From first line to last, output the records below exactly.

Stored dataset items
***
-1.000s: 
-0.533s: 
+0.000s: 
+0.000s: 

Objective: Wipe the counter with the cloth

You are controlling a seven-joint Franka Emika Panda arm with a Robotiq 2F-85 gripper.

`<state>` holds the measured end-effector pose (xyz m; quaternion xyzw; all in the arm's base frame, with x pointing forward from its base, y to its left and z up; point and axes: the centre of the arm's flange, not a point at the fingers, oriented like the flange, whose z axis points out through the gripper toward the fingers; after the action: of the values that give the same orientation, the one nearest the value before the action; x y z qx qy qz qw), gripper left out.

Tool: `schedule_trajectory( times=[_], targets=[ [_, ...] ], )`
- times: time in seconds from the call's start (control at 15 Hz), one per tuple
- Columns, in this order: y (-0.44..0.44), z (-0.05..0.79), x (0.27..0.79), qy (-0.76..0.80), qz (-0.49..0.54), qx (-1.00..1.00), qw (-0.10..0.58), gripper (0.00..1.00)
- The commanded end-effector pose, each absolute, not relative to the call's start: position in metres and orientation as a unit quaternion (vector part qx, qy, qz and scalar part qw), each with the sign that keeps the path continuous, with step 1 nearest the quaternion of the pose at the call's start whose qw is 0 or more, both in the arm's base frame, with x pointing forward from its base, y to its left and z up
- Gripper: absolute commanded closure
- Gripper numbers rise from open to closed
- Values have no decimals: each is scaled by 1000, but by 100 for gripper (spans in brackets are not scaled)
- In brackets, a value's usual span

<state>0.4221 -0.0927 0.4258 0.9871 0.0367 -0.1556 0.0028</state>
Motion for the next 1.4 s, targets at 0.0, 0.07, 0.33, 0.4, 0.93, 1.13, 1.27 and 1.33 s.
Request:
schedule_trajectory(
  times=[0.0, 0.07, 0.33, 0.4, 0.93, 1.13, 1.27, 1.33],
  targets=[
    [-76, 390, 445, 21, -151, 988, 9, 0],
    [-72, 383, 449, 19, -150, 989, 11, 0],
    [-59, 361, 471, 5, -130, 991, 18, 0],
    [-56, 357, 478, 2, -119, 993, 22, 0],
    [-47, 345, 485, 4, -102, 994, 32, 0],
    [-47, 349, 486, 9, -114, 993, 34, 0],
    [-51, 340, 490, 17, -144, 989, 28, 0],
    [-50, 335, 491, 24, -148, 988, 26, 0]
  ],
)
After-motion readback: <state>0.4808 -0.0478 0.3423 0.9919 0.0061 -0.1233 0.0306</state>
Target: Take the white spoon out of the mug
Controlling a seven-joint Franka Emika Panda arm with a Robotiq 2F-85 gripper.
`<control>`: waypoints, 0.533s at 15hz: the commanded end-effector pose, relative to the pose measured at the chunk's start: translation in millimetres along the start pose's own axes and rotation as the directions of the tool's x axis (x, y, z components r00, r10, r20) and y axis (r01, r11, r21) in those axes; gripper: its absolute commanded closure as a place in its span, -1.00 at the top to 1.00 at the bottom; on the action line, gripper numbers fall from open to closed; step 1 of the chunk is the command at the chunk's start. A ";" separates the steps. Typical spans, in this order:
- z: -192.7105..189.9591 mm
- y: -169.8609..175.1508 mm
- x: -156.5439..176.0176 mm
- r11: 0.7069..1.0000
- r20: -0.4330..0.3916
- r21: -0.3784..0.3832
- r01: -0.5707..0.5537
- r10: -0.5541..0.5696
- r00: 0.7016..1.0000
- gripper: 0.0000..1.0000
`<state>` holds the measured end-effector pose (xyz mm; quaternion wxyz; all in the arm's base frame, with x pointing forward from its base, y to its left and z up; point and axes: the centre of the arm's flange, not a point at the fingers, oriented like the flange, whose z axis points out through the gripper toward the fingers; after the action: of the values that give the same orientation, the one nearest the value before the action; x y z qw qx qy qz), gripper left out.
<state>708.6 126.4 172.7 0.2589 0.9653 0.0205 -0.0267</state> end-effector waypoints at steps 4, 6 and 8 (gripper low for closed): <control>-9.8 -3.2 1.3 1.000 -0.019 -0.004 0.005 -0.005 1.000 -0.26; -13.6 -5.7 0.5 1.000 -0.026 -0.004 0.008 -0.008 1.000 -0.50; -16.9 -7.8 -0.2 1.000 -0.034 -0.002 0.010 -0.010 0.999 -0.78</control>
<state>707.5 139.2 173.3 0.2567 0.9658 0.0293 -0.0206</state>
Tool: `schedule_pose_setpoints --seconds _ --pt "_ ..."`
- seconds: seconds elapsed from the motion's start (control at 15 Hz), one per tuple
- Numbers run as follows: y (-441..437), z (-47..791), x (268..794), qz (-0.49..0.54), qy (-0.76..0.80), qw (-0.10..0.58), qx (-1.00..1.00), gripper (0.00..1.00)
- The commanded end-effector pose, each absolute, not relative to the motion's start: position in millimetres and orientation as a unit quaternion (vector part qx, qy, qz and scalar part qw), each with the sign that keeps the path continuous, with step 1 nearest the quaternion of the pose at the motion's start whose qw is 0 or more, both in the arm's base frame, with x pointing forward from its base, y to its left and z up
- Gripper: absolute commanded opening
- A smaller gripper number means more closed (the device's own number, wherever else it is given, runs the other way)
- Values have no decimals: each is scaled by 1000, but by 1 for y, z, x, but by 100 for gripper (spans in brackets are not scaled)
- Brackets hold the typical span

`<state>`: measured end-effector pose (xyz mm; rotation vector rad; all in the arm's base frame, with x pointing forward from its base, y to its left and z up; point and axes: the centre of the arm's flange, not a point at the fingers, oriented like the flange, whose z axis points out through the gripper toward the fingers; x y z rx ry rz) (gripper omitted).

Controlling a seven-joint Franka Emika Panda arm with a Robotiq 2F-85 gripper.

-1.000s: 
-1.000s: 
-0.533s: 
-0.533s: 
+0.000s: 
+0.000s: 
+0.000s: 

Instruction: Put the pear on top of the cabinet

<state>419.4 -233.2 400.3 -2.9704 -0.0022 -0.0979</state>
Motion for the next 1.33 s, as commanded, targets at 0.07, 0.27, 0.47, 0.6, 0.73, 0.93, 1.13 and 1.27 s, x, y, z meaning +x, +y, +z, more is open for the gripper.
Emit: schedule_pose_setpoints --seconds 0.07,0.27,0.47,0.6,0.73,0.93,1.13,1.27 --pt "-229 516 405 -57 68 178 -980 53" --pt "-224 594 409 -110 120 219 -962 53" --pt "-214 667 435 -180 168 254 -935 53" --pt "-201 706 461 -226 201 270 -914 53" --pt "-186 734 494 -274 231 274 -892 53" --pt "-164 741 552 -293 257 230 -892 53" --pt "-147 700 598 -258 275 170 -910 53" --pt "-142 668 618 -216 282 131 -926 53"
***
=== Response for this exercise ===
-1.000s: 
-0.533s: 
+0.000s: 
+0.000s: 

Objective: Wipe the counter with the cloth

You are controlling a seven-joint Franka Emika Panda arm with a Robotiq 2F-85 gripper.

`<state>` holds the measured end-effector pose (xyz m; quaternion xyzw; all in the arm's base frame, with x pointing forward from its base, y to its left and z up; point and axes: the centre of the arm's flange, not a point at the fingers, oriented like the flange, whose z axis points out through the gripper toward the fingers; after the action: of the values that give the same orientation, the one nearest the value before the action; x y z qx qy qz qw), gripper left out.

Tool: `schedule_trajectory( times=[_], targets=[ [_, ...] ], )`
- times: time in seconds from the call's start (control at 15 Hz), one per tuple
- Columns, in this order: y (-0.44..0.44), z (-0.05..0.79), x (0.27..0.79), qy (-0.76..0.80), qz (-0.49..0.54), qx (-1.00..1.00), qw (-0.10..0.58), gripper (0.00..1.00)
- The commanded end-effector pose, each absolute, not relative to the call's start: position in metres and orientation as a unit quaternion (vector part qx, qy, qz and scalar part qw), each with the sign that keeps the path continuous, with step 1 nearest the quaternion of the pose at the call's start whose qw is 0 or more, both in the arm's base frame, with x pointing forward from its base, y to its left and z up
- Gripper: absolute commanded closure
- Gripper numbers rise from open to closed
- Values have no decimals: each is scaled by 1000, but by 100 for gripper (spans in brackets are not scaled)
- In brackets, a value's usual span

<state>0.4221 -0.0927 0.4258 0.9871 0.0367 -0.1556 0.0028</state>
Motion for the next 1.4 s, targets at 0.0, 0.07, 0.33, 0.4, 0.93, 1.13, 1.27 and 1.33 s.
Request:
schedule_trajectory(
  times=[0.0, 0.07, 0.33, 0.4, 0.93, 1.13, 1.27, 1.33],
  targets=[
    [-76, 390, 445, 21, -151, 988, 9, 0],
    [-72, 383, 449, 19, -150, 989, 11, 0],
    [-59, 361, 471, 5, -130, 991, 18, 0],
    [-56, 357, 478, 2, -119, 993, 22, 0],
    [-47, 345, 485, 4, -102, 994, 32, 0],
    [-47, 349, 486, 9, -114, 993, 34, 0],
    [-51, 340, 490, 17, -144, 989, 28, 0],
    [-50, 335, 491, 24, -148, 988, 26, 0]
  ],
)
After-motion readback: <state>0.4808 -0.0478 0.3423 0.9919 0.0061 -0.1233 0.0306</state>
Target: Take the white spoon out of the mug
Controlling a seven-joint Franka Emika Panda arm with a Robotiq 2F-85 gripper.
`<control>`: waypoints, 0.533s at 15hz: the commanded end-effector pose, relative to the pose measured at the chunk's start: translation in millimetres along the start pose's own axes and rotation as the directions of the tool's x axis (x, y, z components r00, r10, r20) and y axis (r01, r11, r21) in those axes; gripper: its absolute commanded closure as a place in its span, -1.00 at the top to 1.00 at the bottom; on the action line, gripper numbers fall from open to closed; step 1 of the chunk is the command at the chunk's start. A ";" separates the steps. Typical spans, in this order:
- z: -192.7105..189.9591 mm
- y: -169.8609..175.1508 mm
- x: -156.5439..176.0176 mm
- r11: 0.7069..1.0000
- r20: -0.4330..0.3916
- r21: -0.3784..0.3832
- r01: -0.5707..0.5537
- r10: -0.5541..0.5696
- r00: 0.7016..1.0000
- gripper: 0.0000..1.0000
`<state>` holds the measured end-effector pose (xyz mm; quaternion wxyz; all in the arm's base frame, with x pointing forward from its base, y to its left and z up; point and axes: the centre of the arm's flange, not a point at the fingers, oriented like the flange, whose z axis points out through the gripper toward the fingers; after the action: of the values that give the same orientation, the one nearest the value before the action; x y z qw qx qy qz), gripper left out.
<state>708.6 126.4 172.7 0.2589 0.9653 0.0205 -0.0267</state> end-effector waypoints at steps 4, 6 and 8 (gripper low for closed): <control>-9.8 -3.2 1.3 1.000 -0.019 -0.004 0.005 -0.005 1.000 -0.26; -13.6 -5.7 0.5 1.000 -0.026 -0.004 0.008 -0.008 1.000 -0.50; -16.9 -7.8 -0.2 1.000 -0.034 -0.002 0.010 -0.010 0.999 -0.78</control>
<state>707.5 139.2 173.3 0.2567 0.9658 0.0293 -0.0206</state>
Tool: `schedule_pose_setpoints --seconds _ --pt "_ ..."`
- seconds: seconds elapsed from the motion's start (control at 15 Hz), one per tuple
- Numbers run as follows: y (-441..437), z (-47..791), x (268..794), qz (-0.49..0.54), qy (-0.76..0.80), qw (-0.10..0.58), qx (-1.00..1.00), gripper (0.00..1.00)
- The commanded end-effector pose, each absolute, not relative to the motion's start: position in millimetres and orientation as a unit quaternion (vector part qx, qy, qz and scalar part qw), each with the sign that keeps the path continuous, with step 1 nearest the quaternion of the pose at the motion's start whose qw is 0 or more, both in the arm's base frame, with x pointing forward from its base, y to its left and z up
- Gripper: absolute commanded opening
- A smaller gripper number means more closed (the device's own number, wherever else it is given, runs the other way)
- Values have no decimals: each is scaled by 1000, but by 1 for y, z, x, but by 100 for gripper (spans in brackets are not scaled)
- Brackets hold the typical span

`<state>`: measured end-effector pose (xyz mm; rotation vector rad; all in the arm's base frame, with x pointing forward from its base, y to its left and z up; point and axes: the centre of the arm's flange, not a point at the fingers, oriented like the flange, whose z axis points out through the gripper toward the fingers; x y z rx ry rz) (gripper omitted).

Controlling a seven-joint Franka Emika Panda arm with a Robotiq 2F-85 gripper.

-1.000s: 
-1.000s: 
-0.533s: 
-0.533s: 
+0.000s: 
+0.000s: 
+0.000s: 

Instruction: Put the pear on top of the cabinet

<state>419.4 -233.2 400.3 -2.9704 -0.0022 -0.0979</state>
Motion for the next 1.33 s, as commanded, targets at 0.07, 0.27, 0.47, 0.6, 0.73, 0.93, 1.13 and 1.27 s, x, y, z meaning +x, +y, +z, more is open for the gripper.
Emit: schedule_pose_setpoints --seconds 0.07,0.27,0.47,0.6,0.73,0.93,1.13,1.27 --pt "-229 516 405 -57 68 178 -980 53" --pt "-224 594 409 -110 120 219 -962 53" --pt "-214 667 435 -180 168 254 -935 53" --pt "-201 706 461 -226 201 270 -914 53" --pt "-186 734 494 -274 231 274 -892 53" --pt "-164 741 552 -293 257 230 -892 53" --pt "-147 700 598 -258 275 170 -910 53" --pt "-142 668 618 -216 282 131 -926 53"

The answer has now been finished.